Premium
Prediction of protein solvent accessibility using support vector machines
Author(s) -
Yuan Zheng,
Burrage Kevin,
Mattick John S.
Publication year - 2002
Publication title -
proteins: structure, function, and bioinformatics
Language(s) - English
Resource type - Journals
SCImago Journal Rank - 1.699
H-Index - 191
eISSN - 1097-0134
pISSN - 0887-3585
DOI - 10.1002/prot.10176
Subject(s) - support vector machine , sequence (biology) , sliding window protocol , computer science , kernel (algebra) , pattern recognition (psychology) , artificial intelligence , artificial neural network , regression , machine learning , bayesian probability , solvent exposure , data mining , biological system , window (computing) , solvent , mathematics , chemistry , statistics , operating system , biology , biochemistry , organic chemistry , combinatorics
A Support Vector Machine learning system has been trained to predict protein solvent accessibility from the primary structure.

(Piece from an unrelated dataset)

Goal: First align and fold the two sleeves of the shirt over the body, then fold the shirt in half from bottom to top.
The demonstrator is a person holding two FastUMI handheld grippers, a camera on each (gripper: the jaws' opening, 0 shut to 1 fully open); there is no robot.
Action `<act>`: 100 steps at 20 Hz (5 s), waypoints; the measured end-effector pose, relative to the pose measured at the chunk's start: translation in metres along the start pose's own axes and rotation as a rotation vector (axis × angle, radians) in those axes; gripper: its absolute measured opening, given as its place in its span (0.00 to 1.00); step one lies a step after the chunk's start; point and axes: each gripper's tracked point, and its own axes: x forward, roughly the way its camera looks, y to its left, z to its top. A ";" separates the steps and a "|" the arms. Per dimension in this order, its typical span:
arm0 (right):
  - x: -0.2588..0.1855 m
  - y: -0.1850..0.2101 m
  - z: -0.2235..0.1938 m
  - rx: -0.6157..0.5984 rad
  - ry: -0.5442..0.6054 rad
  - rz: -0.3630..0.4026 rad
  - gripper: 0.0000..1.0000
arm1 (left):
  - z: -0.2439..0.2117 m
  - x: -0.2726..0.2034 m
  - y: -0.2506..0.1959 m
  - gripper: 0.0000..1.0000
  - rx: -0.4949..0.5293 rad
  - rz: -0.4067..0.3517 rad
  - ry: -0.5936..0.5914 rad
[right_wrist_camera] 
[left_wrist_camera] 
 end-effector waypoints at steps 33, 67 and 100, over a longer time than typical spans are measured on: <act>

Different kernel functions and sliding window sizes have been explored to find how they affect the prediction performance. Using a cut‐off threshold of 15% that splits the dataset evenly (an equal number of exposed and buried residues), this method was able to achieve a prediction accuracy of 70.1% for single sequence input and 73.9% for multiple alignment sequence input, respectively. The prediction of three and more states of solvent accessibility was also studied and compared with other methods. The prediction accuracies are better than, or comparable to, those obtained by other methods such as neural networks, Bayesian classification, multiple linear regression, and information theory. In addition, our results further suggest that this system may be combined with other prediction methods to achieve more reliable results, and that the Support Vector Machine method is a very useful tool for biological sequence analysis. Proteins 2002;48:566–570. © 2002 Wiley‐Liss, Inc.